Если это замечание и показалось ему обидным тогда, то обиделся он вовсе не за себя. Нескладного старого чудака, вечно попадавшего впросак, он полюбил еще в лицейскую пору, когда летом на Ладоге зачитывался приключениями странствующего рыцаря. И мало того. Именно «Дон Кихот» надоумил его в свое время посвятить кириловский словарь великому князю. Ведь Сервантес выпустил в свет своего «хитроумного идальго» под защитой славнейшего имени герцога Бехарского, маркиза Хибралеонского.

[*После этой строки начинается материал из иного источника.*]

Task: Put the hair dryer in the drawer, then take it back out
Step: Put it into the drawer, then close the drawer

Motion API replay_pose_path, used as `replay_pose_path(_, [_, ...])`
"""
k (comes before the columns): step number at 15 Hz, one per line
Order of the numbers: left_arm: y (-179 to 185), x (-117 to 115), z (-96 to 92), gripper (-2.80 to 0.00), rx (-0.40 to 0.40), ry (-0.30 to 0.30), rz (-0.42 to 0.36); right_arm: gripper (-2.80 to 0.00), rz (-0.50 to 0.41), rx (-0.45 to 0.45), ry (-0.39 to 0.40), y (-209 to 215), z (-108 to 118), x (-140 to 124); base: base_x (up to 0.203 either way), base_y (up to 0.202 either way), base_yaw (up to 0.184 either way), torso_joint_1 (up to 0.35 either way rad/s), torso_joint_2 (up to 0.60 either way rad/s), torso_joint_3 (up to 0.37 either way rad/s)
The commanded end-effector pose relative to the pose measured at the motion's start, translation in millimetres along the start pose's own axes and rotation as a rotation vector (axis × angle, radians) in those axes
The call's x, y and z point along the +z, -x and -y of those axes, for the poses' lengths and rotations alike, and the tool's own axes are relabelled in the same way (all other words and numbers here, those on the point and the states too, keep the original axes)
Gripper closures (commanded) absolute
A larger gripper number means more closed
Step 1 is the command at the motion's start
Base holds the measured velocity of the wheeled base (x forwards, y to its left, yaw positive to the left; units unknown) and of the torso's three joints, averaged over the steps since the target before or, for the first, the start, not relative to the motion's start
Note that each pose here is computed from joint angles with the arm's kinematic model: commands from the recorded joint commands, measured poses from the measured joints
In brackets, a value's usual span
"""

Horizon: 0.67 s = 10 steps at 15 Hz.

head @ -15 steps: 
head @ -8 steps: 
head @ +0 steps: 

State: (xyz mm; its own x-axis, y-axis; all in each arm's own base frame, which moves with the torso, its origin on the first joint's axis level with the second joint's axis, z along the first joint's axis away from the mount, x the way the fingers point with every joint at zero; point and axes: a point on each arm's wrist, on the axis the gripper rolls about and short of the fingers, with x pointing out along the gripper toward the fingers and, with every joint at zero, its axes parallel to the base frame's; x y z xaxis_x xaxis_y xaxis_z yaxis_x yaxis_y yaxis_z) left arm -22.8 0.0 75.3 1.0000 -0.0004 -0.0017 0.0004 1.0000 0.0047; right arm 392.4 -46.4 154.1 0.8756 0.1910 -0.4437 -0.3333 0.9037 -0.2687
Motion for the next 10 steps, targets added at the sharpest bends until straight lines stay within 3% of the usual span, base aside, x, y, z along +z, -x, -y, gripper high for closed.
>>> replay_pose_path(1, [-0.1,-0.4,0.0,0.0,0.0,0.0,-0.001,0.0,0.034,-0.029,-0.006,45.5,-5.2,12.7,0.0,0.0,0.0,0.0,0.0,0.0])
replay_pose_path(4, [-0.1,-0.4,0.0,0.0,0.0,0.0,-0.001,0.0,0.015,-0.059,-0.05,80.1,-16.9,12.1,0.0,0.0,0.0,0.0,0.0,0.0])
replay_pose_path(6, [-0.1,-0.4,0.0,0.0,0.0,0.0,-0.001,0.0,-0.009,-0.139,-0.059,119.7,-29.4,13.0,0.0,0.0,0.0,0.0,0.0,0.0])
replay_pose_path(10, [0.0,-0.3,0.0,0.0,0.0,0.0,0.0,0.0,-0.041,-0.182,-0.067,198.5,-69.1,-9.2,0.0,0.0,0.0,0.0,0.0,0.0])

…На шутливое замечание о новом продолжении «Дон Кихота» Михаил Васильевич возразил, что неверно усваивать насмешливый тон к рыцарю из Ламанчи, в особенности же тому, кто рассуждает о фурьеризме и социализме. Ибо разве не он, Дон Кихот, произнес речь о святых временах золотого века — помните, перед пастухами, которые предложили ему желудей, — о святых временах, когда люди не знали слов «твое» и «мое», а все было общее… И еще он напомнил советы, преподанные Санчо Пансе, перед тем как тому отправиться управлять островом: никогда не руководись законом собственного произвола, постарайся обнаружить правду!